Orbifold Chern classes and Bogomolov-Gieseker inequalities
Wenhao Ou
TL;DR
This work extends Bogomolov-Gieseker-type inequalities to reflexive sheaves on compact Kähler varieties with quotient singularities in codimension 2 by developing homological orbifold Chern classes via orbifold modifications. The key method constructs orbifold vector bundles on standard orbifolds, defines $\hat{c}_1$ and $\hat{c}_2$ as linear functionals on cohomology, and proves an orbifold version of the BG inequality for $\\omega$-stable reflexive sheaves: $(2r\\hat{c}_2(\\mathcal{F}) - (r-1)\\hat{c}_1(\\mathcal{F})^2) \cdot [\\omega]^{n-2} \ge 0$. The proof leverages orbifold Hermitian-Einstein metrics on a resolved orbifold, together with a limiting process as a perturbation vanishes, and relies on recent results on orbifold modifications to relate the inequality to the original space.
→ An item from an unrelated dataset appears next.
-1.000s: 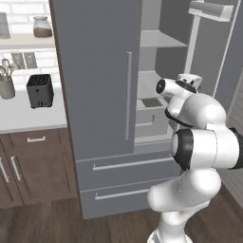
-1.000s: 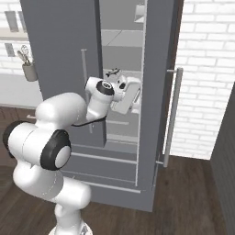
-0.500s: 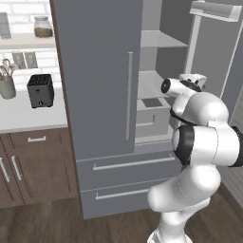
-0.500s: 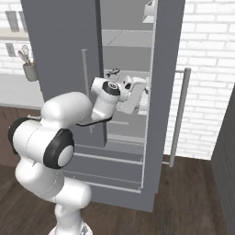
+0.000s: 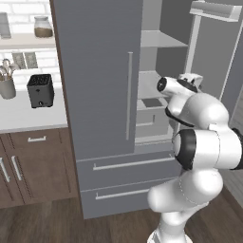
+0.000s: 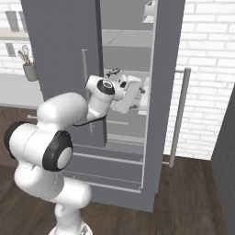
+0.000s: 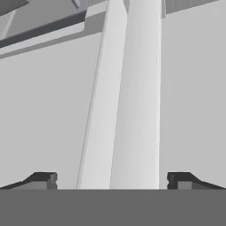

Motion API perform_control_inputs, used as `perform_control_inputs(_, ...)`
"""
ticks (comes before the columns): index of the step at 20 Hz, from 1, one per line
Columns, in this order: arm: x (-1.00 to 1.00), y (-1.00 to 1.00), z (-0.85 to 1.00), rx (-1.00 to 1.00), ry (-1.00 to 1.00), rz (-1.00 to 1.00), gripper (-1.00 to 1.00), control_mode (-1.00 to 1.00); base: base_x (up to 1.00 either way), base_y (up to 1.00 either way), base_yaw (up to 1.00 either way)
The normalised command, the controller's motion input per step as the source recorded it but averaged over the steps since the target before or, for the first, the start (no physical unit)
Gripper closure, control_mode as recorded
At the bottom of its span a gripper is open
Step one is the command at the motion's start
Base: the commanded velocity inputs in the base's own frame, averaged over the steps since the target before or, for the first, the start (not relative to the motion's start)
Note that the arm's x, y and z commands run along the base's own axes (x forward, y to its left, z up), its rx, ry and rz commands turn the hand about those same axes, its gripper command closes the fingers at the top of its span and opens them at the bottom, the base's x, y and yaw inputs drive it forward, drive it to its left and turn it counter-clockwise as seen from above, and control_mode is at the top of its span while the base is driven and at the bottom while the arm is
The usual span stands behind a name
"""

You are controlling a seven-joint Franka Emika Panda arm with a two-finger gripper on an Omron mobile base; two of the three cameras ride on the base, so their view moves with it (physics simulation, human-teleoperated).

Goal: Take the strawberry from the fridge and place it on top of the pancake, located on the dining counter.

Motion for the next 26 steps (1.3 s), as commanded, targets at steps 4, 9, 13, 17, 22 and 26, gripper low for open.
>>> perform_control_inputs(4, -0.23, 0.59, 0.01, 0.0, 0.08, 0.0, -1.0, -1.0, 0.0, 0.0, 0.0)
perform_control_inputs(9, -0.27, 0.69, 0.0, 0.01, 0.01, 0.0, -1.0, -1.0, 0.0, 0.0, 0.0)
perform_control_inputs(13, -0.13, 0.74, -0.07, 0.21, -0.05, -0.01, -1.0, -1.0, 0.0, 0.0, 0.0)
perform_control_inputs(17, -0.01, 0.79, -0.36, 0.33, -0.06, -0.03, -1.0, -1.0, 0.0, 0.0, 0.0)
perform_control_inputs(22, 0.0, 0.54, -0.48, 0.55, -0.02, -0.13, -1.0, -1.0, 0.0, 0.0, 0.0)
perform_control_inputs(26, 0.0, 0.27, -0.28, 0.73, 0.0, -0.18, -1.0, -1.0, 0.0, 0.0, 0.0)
This result strengthens previous desingularization comparisons and supports applications to the abundance conjecture for compact Kähler threefolds.
Abstract
Assume that $X$ is a compact complex analytic variety which has quotient singularities in codimension 2, and that $\mathcal{F}$ is a reflexive sheaf on $X$. Using orbifold modifications, we can define first and second homological Chern classes for $\mathcal{F}$. If in addition $X$ has a Kähler form $ω$ and $\mathcal{F}$ is $ω$-stable, then we deduce Bogomolov-Gieseker inequality on the orbifold Chern classes of $\mathcal{F}$.